Dumb questions, from someone not in the field...
What is a distilled model?
Why doesn't Google do this (to make their models smaller)?
Seems like you could make a competitor to Gemini?
No question is stupid!
1. Distilled means taking the intelligence of a big model and compacting into a tiny model.
2. Google already does so with FunctionGemma, but Needle argues that better performance could be achieved with 10x smaller model using our technologies.
Model distillation is lossy compression of big model to produce a smaller model.
Smaller model requires less space on disk, less video memory, and less compute (cheaper hardware).
Downside is that distilled model performs worse on the same benchmarks compared to original model.

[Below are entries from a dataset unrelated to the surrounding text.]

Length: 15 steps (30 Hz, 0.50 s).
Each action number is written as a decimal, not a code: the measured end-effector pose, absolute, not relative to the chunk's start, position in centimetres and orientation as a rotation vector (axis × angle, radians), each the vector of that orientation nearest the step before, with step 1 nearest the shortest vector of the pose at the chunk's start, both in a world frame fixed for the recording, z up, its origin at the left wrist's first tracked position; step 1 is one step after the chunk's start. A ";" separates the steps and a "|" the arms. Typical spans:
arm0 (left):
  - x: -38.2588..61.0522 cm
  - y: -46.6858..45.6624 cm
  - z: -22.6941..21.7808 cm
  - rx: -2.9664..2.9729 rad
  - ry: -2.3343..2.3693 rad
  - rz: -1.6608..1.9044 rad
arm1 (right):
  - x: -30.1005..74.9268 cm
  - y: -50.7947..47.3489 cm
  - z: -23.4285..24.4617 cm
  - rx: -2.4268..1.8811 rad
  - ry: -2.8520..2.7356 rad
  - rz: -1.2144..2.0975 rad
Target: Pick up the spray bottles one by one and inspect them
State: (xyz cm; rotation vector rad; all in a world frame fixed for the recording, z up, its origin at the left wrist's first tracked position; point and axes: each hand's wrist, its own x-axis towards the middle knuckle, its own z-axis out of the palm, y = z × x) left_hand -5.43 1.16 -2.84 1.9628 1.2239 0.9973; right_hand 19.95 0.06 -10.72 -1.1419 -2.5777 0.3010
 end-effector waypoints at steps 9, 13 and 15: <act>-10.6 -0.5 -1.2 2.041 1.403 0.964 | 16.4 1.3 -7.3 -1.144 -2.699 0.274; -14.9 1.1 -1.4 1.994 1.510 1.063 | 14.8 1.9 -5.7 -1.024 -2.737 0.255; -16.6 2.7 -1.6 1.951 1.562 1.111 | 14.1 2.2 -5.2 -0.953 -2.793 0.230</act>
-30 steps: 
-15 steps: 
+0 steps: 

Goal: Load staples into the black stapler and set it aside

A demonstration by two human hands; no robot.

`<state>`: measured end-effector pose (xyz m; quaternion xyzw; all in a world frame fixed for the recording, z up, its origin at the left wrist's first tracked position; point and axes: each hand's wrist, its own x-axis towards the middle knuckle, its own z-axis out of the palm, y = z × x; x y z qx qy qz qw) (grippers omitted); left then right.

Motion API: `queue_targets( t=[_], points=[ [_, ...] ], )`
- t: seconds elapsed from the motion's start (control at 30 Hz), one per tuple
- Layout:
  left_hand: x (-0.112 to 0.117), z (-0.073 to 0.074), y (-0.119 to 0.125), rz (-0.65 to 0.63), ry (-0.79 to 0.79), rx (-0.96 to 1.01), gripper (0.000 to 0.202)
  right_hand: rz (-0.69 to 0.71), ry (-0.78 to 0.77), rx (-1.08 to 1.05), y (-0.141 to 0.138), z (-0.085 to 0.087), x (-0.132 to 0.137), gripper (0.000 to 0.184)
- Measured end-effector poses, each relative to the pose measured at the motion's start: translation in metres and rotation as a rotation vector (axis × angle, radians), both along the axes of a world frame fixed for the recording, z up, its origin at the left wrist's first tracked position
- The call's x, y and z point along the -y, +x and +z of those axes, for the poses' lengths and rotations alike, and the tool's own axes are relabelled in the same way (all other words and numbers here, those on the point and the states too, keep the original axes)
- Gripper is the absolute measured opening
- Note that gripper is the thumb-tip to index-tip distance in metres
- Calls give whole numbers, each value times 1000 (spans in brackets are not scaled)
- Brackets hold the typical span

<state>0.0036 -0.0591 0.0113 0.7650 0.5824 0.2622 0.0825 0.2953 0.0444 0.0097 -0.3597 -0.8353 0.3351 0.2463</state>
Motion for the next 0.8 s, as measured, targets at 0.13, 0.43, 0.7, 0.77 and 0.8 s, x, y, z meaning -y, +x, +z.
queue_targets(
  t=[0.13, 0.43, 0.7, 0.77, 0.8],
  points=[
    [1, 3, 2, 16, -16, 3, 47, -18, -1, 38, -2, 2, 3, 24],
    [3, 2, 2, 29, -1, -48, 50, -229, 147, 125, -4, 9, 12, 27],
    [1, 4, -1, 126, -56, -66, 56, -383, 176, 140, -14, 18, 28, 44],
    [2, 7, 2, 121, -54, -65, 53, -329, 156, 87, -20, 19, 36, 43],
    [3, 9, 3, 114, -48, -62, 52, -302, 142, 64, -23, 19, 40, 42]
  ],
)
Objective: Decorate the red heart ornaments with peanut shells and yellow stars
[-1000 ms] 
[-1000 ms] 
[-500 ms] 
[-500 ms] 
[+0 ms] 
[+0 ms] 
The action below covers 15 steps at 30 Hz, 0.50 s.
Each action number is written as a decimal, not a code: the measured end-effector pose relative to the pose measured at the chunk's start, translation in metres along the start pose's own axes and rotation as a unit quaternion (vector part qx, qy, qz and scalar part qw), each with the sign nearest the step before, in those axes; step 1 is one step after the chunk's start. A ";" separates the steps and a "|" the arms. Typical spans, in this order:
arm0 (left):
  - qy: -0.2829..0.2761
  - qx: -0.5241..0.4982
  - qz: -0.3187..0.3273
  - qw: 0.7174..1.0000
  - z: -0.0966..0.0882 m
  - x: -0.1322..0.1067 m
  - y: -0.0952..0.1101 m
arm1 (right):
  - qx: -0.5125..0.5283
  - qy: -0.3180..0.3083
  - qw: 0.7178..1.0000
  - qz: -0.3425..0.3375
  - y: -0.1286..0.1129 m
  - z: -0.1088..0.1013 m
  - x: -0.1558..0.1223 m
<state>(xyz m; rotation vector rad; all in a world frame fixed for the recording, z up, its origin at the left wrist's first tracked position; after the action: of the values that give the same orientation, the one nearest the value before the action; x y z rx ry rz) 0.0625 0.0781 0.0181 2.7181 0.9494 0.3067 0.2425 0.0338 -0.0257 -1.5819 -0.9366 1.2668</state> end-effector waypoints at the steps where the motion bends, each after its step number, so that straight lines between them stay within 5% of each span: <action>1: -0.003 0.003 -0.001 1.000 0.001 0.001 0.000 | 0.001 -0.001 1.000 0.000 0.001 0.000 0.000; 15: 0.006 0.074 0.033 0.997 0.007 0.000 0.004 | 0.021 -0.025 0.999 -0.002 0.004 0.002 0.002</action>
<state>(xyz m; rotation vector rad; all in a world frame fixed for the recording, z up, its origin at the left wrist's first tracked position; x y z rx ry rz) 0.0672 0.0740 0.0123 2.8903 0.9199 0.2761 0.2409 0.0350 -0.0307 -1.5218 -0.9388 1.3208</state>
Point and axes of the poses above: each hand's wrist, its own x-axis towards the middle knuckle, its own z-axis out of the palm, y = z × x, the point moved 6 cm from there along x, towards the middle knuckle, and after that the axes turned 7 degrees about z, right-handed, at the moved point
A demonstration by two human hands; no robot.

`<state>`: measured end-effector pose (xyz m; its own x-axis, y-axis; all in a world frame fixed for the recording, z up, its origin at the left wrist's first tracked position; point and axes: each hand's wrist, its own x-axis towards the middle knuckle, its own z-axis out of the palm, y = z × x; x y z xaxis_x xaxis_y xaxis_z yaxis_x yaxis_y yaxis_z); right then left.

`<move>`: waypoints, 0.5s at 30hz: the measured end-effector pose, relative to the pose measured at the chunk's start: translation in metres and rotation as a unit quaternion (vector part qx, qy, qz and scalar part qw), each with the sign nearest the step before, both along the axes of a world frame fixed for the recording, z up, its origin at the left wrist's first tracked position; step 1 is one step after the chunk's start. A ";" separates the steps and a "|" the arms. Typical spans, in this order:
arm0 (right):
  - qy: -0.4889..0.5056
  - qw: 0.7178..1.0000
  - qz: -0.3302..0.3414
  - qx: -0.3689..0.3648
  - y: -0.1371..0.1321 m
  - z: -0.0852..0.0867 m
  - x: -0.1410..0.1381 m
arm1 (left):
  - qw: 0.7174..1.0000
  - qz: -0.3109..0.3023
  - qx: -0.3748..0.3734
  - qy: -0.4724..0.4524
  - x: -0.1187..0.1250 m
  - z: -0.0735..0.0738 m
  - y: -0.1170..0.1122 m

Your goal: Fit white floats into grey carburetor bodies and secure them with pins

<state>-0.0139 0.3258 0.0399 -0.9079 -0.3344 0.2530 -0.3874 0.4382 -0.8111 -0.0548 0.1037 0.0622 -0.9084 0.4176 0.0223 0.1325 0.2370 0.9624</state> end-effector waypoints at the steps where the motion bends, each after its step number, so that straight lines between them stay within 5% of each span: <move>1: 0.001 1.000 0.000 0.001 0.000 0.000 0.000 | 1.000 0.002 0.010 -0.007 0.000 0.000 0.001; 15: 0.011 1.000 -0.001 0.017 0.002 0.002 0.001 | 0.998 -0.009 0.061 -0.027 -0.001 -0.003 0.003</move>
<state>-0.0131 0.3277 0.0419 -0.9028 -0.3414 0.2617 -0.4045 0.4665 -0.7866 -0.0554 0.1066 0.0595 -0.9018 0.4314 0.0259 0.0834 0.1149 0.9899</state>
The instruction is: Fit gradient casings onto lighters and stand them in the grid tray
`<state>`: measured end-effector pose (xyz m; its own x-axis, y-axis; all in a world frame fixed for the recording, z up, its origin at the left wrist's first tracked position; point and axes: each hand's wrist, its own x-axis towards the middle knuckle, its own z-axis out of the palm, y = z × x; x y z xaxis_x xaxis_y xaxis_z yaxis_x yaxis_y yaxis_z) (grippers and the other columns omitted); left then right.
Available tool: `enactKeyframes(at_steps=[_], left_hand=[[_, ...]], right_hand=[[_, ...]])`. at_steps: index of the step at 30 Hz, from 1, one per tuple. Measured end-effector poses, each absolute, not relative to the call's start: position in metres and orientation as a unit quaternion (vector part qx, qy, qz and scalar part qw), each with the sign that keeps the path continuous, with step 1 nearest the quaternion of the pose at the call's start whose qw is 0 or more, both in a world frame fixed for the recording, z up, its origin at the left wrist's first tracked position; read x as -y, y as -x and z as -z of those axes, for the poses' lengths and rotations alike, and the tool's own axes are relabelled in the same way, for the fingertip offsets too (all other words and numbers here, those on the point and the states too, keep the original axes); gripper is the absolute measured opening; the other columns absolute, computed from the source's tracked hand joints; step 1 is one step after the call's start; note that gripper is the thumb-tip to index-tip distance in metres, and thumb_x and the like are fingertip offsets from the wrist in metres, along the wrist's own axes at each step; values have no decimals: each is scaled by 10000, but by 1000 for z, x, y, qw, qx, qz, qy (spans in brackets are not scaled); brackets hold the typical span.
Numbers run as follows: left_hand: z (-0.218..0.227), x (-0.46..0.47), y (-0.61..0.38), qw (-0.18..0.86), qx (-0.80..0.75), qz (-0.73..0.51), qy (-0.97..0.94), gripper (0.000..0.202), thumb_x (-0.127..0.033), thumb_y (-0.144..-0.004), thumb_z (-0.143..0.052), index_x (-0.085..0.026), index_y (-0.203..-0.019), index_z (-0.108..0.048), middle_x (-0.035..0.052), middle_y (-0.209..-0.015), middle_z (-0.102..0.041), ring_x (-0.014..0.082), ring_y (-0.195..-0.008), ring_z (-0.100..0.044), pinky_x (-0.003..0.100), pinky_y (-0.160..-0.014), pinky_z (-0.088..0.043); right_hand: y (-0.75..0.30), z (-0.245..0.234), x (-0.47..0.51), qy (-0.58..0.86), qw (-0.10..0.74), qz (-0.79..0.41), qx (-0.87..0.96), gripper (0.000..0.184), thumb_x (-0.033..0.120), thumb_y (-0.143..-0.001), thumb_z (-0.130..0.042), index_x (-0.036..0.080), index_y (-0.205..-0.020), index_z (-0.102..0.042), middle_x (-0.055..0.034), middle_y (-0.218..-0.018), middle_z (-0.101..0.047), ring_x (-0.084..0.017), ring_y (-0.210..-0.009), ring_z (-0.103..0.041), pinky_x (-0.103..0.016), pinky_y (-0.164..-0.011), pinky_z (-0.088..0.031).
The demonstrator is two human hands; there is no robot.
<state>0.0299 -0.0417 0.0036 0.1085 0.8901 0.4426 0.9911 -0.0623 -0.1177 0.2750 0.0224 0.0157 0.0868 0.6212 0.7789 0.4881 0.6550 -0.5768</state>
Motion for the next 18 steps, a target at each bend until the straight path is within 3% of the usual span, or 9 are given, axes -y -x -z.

There are two answers already and neither is entirely adequate.
In normal LLM training, you take a set of documents and have it learn to predict the future, then have some private RLHF/RLVR etc. data that it learns to produce good chat outputs from.
In distillation, you take a set of prompts you are interested in, and record the big LLM's outputs, then train your small model to produce the same output as the big LLM.
This has a few advantages - you can get performance much more quickly on your documents/prompts of interest, with a much cheaper training budget, and you don't have to worry about acquiring very expensive RLHF/RLVR training data.
A lot of the very good Chinese LLMs got very good very quickly through distillation from frontier models, which is why Anthropic/Google/OpenAI are blocking it so aggressively.